L’impact humanitaire va au-delà des victimes immédiates. Des coupures de courant ont affecté environ 40% du pays suite aux frappes, selon le ministère ukrainien de l’énergie. À Lviv, historiquement épargnée par le pire des bombardements, trois sous-stations électriques ont été détruites.
« Nous voyons déjà des hôpitaux passer sur générateurs, » note Oleksandra Matviichuk, directrice du Centre pour les libertés civiles et lauréate du prix Nobel de la paix 2022. « Les personnes handicapées dépendantes d’équipements médicaux électriques sont particulièrement vulnérables. »
L’attaque démontre l’évolution des tactiques russes. L’alerte précoce des services de renseignement ukrainiens a donné aux civils des minutes cruciales pour chercher un abri, sauvant potentiellement des centaines de vies. Pourtant, le volume même des projectiles entrants a submergé même les systèmes de défense occidentaux sophistiqués comme les batteries Patriot.
À Moscou, les responsables ont offert des justifications contradictoires. Le ministère russe de la Défense a affirmé avoir ciblé des « installations militaro-industrielles, » tandis que les canaux diplomatiques l’ont présenté comme une riposte aux frappes ukrainiennes sur le territoire russe. Aucune explication n’aborde la nature principalement civile des victimes.
La réaction internationale a été rapide.
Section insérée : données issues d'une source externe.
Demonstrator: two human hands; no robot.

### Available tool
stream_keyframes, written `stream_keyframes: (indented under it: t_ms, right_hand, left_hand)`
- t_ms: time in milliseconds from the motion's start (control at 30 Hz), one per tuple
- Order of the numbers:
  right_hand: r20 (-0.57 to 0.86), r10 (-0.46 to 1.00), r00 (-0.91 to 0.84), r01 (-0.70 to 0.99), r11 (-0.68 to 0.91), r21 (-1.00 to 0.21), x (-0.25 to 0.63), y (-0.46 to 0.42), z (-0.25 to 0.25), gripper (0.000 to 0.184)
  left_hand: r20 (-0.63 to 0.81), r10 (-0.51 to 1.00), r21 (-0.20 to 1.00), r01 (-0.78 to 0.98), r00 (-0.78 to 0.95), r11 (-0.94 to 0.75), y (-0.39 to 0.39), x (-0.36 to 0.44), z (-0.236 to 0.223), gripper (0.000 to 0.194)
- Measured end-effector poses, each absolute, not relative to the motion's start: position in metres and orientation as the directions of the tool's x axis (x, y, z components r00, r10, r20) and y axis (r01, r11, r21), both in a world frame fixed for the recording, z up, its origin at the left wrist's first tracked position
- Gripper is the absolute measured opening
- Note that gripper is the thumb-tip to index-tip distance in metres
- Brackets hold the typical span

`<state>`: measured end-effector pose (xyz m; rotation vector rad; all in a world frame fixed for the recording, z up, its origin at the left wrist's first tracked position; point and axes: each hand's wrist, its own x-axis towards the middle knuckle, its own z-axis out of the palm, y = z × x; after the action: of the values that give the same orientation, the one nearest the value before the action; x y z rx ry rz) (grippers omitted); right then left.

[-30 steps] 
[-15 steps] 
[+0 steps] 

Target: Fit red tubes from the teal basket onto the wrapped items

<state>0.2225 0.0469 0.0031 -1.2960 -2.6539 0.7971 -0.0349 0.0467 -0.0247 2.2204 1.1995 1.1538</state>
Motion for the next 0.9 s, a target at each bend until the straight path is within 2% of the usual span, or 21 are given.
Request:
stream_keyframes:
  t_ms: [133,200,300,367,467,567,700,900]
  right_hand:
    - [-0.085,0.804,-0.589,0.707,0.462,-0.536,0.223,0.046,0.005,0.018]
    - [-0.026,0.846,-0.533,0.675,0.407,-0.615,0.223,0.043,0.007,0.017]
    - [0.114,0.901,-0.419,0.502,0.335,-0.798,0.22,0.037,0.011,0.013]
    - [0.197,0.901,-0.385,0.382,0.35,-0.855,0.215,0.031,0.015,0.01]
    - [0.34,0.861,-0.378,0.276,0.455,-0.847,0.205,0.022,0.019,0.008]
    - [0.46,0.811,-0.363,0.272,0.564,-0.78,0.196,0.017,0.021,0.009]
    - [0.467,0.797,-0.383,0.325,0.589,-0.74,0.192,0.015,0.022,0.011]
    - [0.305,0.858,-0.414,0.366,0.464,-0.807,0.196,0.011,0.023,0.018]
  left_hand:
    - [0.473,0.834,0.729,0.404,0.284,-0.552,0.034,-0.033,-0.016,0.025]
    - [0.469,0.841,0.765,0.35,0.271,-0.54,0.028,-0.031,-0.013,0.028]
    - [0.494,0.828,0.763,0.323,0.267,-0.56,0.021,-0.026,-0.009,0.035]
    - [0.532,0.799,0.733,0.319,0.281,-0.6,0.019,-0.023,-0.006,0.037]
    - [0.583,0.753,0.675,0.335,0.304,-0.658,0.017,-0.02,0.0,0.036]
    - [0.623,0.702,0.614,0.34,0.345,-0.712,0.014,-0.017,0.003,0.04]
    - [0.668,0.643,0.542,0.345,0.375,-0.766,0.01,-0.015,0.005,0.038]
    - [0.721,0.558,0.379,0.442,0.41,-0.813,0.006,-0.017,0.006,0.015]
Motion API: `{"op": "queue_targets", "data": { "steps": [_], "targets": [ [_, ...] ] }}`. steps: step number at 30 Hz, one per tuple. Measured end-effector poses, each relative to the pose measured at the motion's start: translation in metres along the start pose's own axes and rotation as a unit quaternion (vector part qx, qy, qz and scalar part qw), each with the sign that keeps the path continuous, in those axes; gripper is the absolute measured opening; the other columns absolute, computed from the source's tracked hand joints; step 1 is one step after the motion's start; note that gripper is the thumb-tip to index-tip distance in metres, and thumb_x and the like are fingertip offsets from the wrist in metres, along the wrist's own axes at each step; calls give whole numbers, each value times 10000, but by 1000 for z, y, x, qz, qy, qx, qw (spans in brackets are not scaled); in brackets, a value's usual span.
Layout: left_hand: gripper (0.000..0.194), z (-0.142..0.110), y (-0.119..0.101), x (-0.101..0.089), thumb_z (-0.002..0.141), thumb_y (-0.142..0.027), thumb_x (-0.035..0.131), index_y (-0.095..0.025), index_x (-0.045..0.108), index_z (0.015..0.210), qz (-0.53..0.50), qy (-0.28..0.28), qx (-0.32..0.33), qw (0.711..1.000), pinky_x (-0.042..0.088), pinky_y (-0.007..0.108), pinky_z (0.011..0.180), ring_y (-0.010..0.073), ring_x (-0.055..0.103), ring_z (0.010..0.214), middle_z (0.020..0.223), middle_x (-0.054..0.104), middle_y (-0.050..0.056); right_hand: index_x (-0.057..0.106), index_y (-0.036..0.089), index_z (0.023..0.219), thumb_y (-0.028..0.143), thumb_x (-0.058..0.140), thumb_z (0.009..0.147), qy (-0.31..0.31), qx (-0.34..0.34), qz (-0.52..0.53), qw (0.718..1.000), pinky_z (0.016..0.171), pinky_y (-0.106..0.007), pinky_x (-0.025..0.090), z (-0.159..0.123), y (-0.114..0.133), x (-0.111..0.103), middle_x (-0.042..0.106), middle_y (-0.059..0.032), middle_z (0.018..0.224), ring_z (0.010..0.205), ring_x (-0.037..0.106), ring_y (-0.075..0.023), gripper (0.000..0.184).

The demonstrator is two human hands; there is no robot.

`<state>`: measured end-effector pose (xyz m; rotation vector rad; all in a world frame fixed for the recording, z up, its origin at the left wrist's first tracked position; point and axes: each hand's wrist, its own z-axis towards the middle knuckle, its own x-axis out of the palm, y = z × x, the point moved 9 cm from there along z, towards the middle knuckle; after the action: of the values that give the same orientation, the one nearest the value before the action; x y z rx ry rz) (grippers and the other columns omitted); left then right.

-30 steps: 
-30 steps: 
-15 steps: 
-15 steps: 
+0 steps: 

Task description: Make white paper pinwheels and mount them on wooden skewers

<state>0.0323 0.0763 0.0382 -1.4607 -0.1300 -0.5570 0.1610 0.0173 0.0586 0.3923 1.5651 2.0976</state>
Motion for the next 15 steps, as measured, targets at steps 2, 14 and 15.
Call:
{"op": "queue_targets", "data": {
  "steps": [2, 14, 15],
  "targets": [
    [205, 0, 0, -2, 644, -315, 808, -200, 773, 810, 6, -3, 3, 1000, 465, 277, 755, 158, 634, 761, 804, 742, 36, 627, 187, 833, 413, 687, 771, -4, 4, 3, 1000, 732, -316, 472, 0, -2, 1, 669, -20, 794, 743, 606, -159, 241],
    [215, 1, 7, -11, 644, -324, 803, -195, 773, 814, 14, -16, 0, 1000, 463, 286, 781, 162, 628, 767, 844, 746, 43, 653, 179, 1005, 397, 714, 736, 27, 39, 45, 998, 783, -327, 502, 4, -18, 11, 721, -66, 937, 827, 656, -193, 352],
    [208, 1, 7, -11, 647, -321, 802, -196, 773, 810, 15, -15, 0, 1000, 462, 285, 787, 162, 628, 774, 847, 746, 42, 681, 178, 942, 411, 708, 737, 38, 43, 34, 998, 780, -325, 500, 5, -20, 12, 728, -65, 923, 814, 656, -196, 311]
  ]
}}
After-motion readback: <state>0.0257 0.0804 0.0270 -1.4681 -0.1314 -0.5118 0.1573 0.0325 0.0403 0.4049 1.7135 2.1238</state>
Le président américain Joe Biden a condamné l’attaque « brutale, » tandis que le Secrétaire général de l’OTAN Mark Rutte l’a qualifiée de « rappel brutal du mépris continu de la Russie pour la vie humaine. »
À la tombée de la nuit sur Kyiv, les équipes d’urgence travaillaient sous projecteurs pour rétablir les services essentiels. Dans un immeuble endommagé du quartier de Podil, j’ai observé des bénévoles distribuer couvertures et thé chaud aux résidents déplacés regroupés dans un gymnase scolaire.
« Nous reconstruirons encore, » a déclaré Oleksandr, un ingénieur de 67 ans assistant aux réparations d’urgence. « Mais nous avons besoin que nos partenaires comprennent—il ne s’agit pas seulement de l’Ukraine. Chaque missile qui tombe ici teste les limites de ce qui sera toléré dans le monde de demain. »
Pour l’Ukraine, cette attaque dévastatrice souligne l’urgence d’obtenir des systèmes de défense aérienne supplémentaires. Les réserves stratégiques de missiles intercepteurs du pays atteignent apparemment des niveaux critiquement bas. Sans réapprovisionnement, des attaques similaires dans les semaines à venir pourraient s’avérer encore plus catastrophiques.
Alors que l’aube se lève sur un nouveau jour en Ukraine, la question qui plane sur le pays n’est pas si une autre frappe massive viendra, mais quand—et si leurs partenaires internationaux livreront les moyens de s’en défendre avant qu’il ne soit trop tard.